The results of demo output are as follows: 图片1 图片2 图片3 图片4 Hello, how to improve the above effect?

  1. The semantic model adopted has no mask information of the neck. What do you suggest to do with the neck mask?

  2. The code distinguishes hair from hat, which is set as background information. Would it be better to combine hat and hair information?

  3. The resolution of the result is low and the image quality is not clear. Is there any magnification to improve the resolution?

  4. From the test results, the face information is inconsistent; Is it recommended to add facial information when changing hair?

cuiaiyu commented 2 years ago
  1. Unfortunately, neck mask is a data issue. The LIP human parse label doesn't have 'neck' class.
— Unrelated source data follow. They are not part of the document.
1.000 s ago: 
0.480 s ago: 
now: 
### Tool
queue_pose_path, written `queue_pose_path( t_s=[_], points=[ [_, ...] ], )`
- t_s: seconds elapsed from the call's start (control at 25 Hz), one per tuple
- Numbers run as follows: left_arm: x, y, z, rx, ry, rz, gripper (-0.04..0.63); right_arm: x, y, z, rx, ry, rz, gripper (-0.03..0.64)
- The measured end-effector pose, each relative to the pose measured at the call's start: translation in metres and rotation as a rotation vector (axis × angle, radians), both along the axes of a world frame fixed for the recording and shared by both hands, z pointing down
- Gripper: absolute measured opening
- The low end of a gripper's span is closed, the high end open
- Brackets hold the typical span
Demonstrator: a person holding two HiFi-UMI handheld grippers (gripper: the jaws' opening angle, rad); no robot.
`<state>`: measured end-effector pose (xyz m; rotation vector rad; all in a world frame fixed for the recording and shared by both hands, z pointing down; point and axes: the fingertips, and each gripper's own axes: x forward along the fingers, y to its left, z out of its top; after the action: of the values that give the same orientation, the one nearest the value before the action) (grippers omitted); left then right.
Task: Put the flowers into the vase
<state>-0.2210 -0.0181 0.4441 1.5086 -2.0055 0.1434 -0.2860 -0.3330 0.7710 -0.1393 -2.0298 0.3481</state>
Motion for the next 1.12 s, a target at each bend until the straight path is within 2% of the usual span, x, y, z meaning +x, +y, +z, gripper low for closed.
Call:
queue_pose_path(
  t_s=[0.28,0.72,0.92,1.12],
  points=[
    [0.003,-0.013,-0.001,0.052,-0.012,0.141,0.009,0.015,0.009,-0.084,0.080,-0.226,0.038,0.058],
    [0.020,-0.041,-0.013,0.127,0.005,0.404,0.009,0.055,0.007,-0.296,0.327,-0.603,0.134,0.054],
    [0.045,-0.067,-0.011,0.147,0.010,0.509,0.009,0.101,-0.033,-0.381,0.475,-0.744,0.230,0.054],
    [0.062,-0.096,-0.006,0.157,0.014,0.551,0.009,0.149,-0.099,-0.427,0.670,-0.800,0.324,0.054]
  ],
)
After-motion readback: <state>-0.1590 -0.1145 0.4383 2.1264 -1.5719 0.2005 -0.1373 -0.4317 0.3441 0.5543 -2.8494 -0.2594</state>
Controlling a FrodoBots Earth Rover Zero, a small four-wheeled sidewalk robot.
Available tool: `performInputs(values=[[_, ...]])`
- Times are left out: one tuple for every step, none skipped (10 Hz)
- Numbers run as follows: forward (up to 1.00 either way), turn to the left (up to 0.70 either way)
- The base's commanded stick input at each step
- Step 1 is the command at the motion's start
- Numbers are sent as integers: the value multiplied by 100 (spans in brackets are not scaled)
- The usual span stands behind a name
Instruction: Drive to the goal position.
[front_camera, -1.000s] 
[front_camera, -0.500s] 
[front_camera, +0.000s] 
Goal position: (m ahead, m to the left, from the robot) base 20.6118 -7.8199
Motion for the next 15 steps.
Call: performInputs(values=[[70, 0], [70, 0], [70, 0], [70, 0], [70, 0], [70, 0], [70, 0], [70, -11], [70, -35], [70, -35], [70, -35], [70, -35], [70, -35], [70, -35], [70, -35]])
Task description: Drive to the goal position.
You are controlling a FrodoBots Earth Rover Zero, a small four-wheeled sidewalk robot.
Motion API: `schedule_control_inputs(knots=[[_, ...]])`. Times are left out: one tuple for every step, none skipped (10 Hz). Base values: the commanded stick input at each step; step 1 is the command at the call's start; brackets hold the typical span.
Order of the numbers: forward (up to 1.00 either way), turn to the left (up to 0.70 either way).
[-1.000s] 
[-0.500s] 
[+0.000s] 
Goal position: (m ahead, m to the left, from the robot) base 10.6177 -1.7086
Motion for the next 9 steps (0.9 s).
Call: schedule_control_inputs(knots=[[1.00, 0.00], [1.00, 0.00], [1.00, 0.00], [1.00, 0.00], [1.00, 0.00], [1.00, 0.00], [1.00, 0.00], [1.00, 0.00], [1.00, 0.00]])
If you really want to get the mask of neck, maybe you can run some other human parse labels, which has 'neck' as one of its classes.
  2. In deepfashion dataset, 'hat' is very rarely present, so we didn't pick it up as a garment. We'd also be interested to know what would happen if combining hat with hair or treat hat as a separated garment. Let's us know if you try this. ;-)
  3. The resolutions in your result look lower than what is supposed to be. Please double check if you have data input/output setup correctly (maybe there's some compression on your image grid or something). The trained model is supposed to support 256x176 images and should render clear results.
  4. Better regularization of face representation is always a good topic for further investigation.
fanchunpeng commented 2 years ago

Provided pre training model Dior_ 64 get the above effect, it's not the best model, is it? I want to adjust the resolution and definition higher. I just feel that the resolution of 256x176 is relatively low. I hope to improve it to 512x352. Do you have any suggestions?

cuiaiyu commented 2 years ago

Since we only support and test on 256x176, if you want good result on 512x352, maybe you should check those HD virtual try-on work on and combine them with our recurrent pipeline together.

lschaupp commented 2 years ago

Would it be hard to retrain the model for higher resolutions?